*YOUR OBJECTIVE:*
For the records below, give the count of lines holding the word "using" and nothing more.

··· RECORDS PROVIDED

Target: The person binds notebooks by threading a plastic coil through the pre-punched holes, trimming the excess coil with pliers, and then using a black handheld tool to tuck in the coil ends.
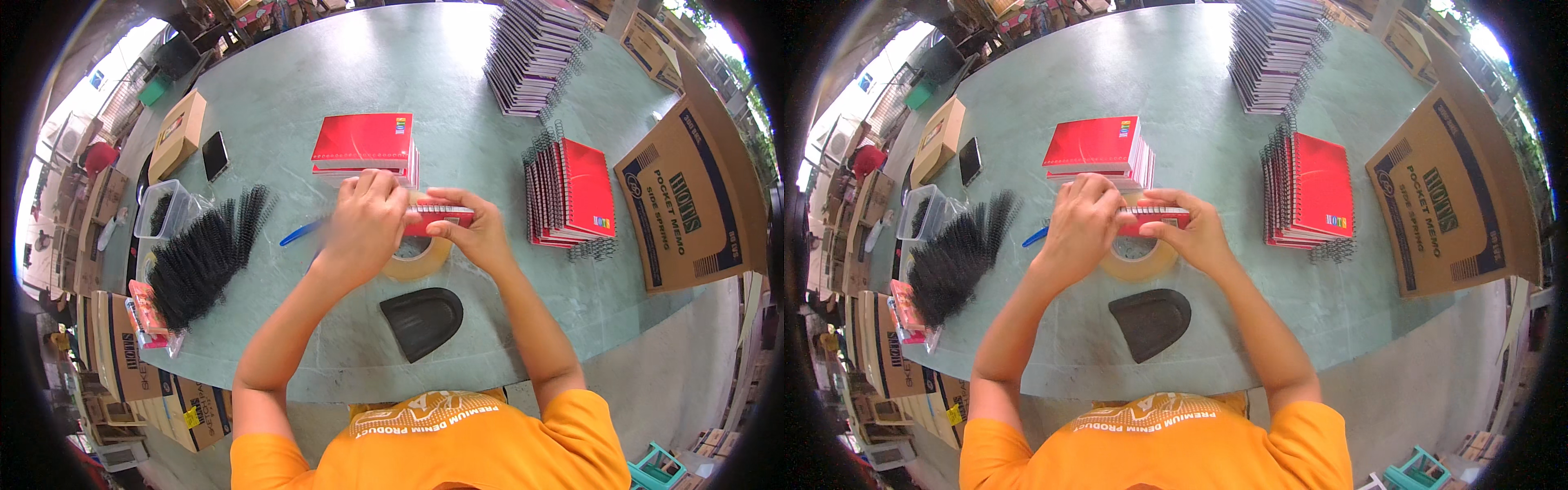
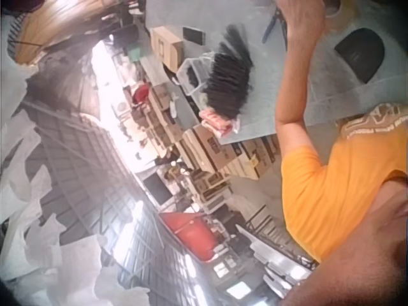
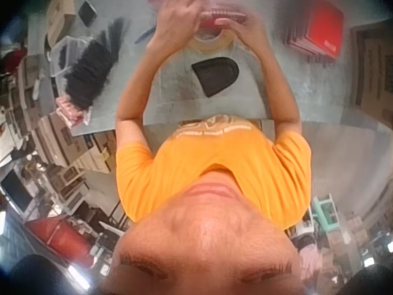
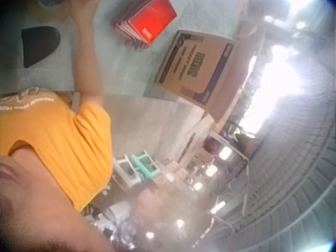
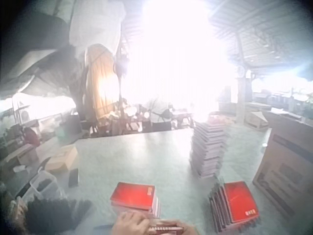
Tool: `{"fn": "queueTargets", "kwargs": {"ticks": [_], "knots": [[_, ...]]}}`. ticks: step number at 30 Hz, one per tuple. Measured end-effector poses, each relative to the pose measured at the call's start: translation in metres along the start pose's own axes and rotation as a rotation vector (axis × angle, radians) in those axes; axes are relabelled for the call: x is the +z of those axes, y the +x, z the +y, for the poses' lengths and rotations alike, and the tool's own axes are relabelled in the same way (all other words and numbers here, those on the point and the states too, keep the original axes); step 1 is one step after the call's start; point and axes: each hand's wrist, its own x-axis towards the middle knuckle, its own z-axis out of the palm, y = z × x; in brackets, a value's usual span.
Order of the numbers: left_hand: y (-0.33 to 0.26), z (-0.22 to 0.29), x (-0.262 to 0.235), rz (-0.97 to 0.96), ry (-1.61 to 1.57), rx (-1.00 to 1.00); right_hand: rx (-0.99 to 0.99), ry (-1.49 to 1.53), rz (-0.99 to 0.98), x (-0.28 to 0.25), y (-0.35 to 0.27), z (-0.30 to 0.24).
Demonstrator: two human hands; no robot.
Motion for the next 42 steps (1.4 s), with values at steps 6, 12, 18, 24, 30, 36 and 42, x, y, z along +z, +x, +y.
{"fn": "queueTargets", "kwargs": {"ticks": [6,12,18,24,30,36,42], "knots": [[-0.004,-0.006,0.001,0.002,-0.073,0.009,-0.017,0.2,-0.038,0.0,-0.001,-0.005],[0.004,0.009,-0.004,0.038,-0.172,-0.022,-0.152,0.08,-0.038,-0.01,-0.005,0.01],[0.002,0.002,-0.005,-0.038,-0.13,-0.011,0.017,0.187,0.003,-0.004,-0.009,0.004],[0.003,0.007,-0.001,0.001,-0.167,0.018,-0.14,0.098,0.1,0.001,-0.017,0.003],[0.003,0.01,0.002,-0.012,-0.206,0.032,-0.24,-0.455,0.229,-0.009,-0.025,0.007],[0.007,0.014,0.001,-0.035,-0.256,0.029,-0.117,-0.544,0.223,-0.009,-0.032,-0.002],[0.016,0.025,0.0,-0.062,-0.424,-0.007,-0.01,-0.228,0.242,-0.009,-0.035,0.011]]}}
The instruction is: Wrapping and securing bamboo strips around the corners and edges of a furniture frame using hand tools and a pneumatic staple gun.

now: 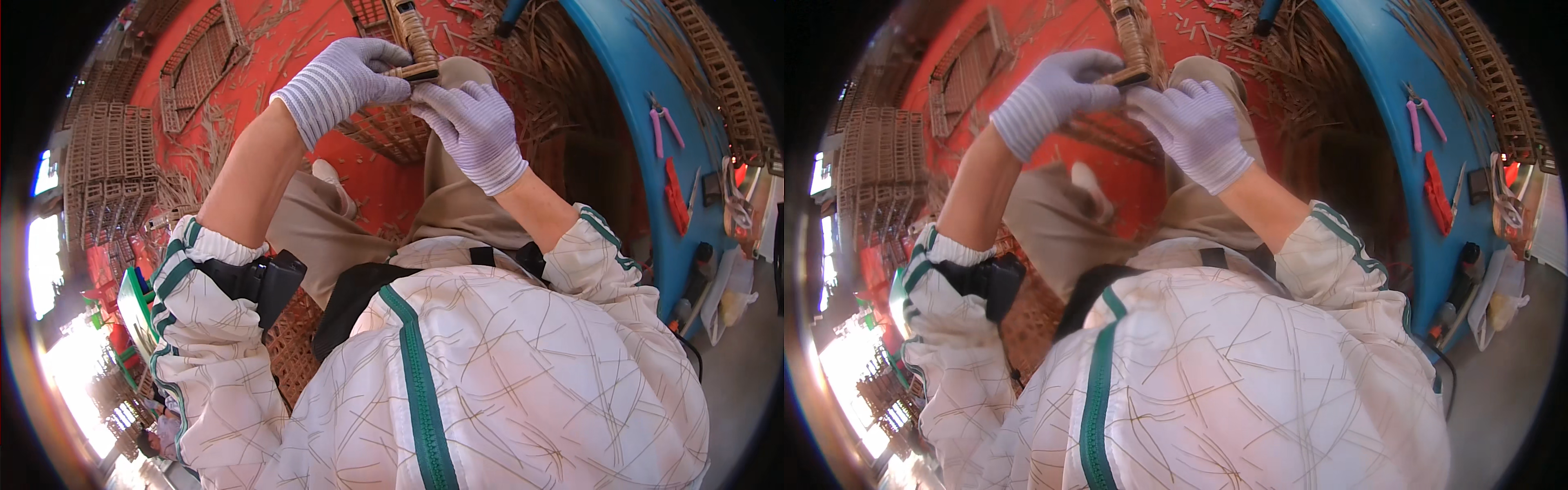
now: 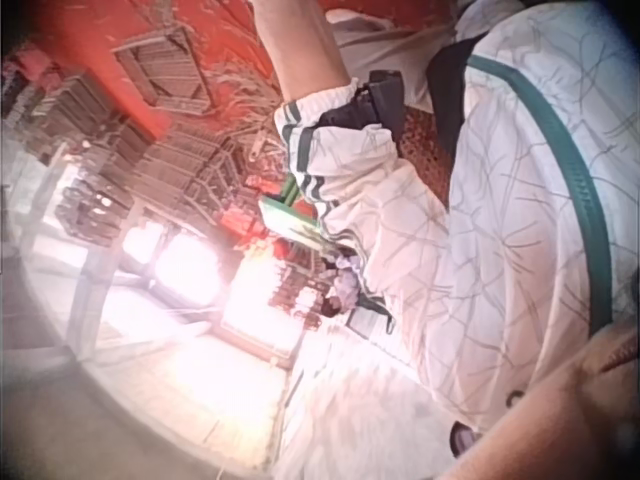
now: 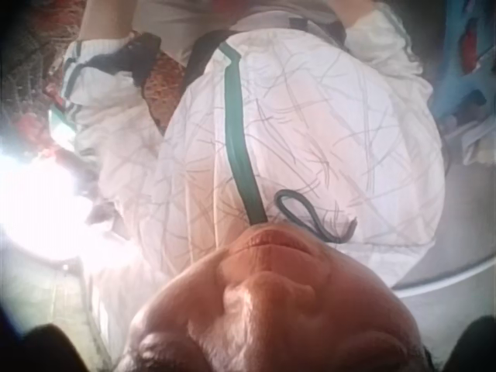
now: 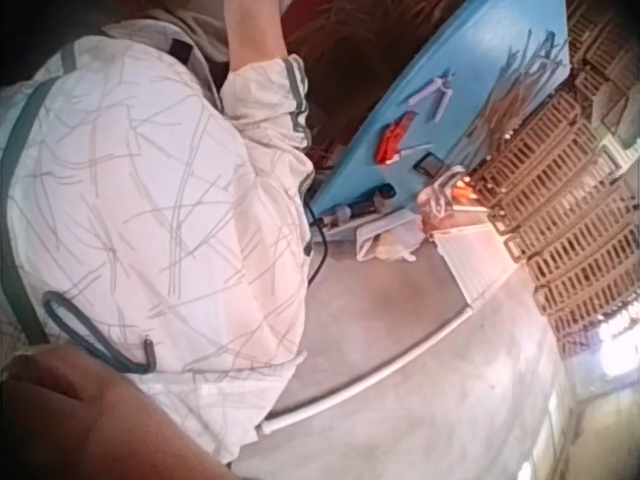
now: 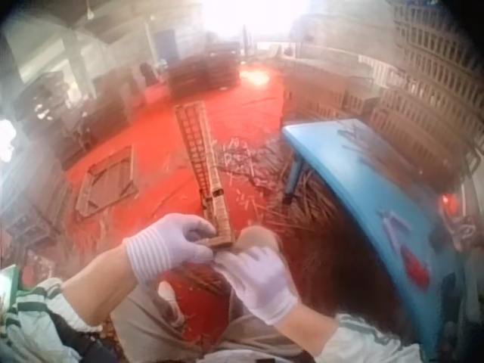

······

*ANSWER BELOW:*
2